Not Pixar’s first movie with a female lead, but rather Pixar’s first great movie with a female lead, this movie takes us inside the mind of Riley, an athletic eleven-year-old girl whose happy life in Minnesota is uprooted when her dad gets a new job in San Francisco. Riley isn’t the real protagonist, though. That would be Joy, the embodiment of young Riley’s, well, joy, and the driving emotional force in her life so far, whose control over Riley’s mental and emotional console is threatened by the move and who considers it her job to keep Sadness (also female-coded) at bay. Joy’s impulsive reaction when Sadness touches one of Riley’s “core memories,” turning it from bring, happy green to gloomy blue, sends her and Sadness on a wild trip through Riley’s subconscious; meanwhile, the remaining emotions of Anger, Fear, and Disgust must seize control of the console for the first time and, of course, make a mess of their mission to keep things normal. Riley’s mental landscape is richly detailed, getting us invested in her even though we see very little of her from “outside.” The developing friendship between Joy and Sadness is satisfying, and Joy is a complex, flawed, and sometimes even infuriating protagonist — much like Woody, Bob “Mr. Incredible” Parr, Lightning McQueen, and Carl Frederickson. (Funny how these male leads are commonly loved and admired despite their mistakes, while Joy has haters unwilling to forgive hers.) Amy Poehler (Joy), Phyllis Smith (Sadness), Lewis Black (Anger), Bill Hader (Fear), Mindy Kaling (Disgust), and Richard Kind (Riley’s one-time imaginary friend Bing Bong) all turn in solid performances that add to the film’s zing.

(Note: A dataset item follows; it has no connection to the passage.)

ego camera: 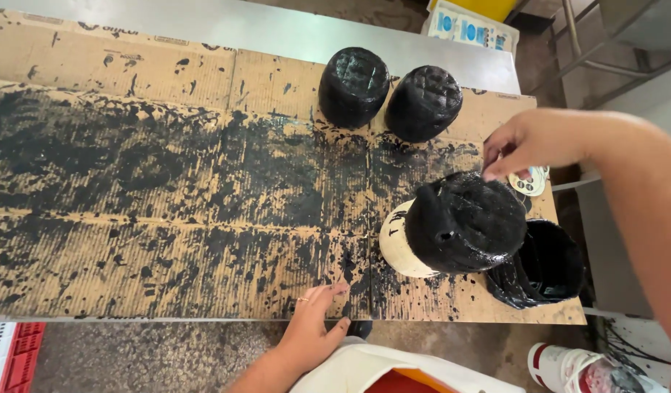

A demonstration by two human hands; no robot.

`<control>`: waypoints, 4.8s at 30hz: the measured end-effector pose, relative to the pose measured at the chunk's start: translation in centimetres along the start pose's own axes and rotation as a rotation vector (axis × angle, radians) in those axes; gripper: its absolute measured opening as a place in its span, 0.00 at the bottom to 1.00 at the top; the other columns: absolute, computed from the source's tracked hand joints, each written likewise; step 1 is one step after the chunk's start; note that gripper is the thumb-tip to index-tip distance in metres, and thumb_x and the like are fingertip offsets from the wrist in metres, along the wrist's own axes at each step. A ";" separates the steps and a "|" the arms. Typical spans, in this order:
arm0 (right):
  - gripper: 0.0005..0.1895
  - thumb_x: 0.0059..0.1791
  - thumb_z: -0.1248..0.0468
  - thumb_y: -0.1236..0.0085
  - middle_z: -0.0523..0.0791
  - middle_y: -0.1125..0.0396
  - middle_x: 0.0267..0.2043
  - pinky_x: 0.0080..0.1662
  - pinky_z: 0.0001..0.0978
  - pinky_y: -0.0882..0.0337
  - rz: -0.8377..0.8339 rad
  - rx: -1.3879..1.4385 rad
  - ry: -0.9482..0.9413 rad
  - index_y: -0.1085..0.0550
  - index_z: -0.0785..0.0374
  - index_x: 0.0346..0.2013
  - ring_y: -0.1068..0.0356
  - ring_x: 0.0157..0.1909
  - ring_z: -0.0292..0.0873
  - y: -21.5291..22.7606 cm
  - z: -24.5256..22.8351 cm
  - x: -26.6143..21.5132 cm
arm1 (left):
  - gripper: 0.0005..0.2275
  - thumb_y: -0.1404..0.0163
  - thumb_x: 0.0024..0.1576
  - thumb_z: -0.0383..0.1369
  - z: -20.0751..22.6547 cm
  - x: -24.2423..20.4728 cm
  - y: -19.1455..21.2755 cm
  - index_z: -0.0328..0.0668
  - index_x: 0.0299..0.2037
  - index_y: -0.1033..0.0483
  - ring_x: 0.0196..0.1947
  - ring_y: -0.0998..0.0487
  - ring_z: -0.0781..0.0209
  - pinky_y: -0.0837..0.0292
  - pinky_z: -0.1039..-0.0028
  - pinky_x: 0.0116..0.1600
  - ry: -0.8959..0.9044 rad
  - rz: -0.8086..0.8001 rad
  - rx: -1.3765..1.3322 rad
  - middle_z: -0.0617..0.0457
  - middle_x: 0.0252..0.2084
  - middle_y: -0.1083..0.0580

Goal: Applying black wax to cheese wheels using a brush on a workbench

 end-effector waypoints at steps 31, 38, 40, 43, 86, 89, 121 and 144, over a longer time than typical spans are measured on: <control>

As with all Pixar’s best films, Inside Out has its heartbreaking moments, most notably Bing Bong’s noble sacrifice to help restore Joy and Sadness to the console where they belong (“Take her to the moon for me, will you?”). But the most depressing aspect, for me, is the glimpse we get of the mental and emotional consoles of Riley’s parents. Joy is Riley’s driving force, but we see that Sadness controls the mother’s console while Anger drives the father’s. Joy’s initial refusal to surrender control of Riley’s console or acknowledge the importance of Sadness might be seen as “toxic positivity” in action, but the alternative is no more desirable — that as we reach adulthood, we become less and less satisfied with our lives. This, perhaps, is the film’s warning to the adults in the audience. We need Joy as much as Riley needs Sadness.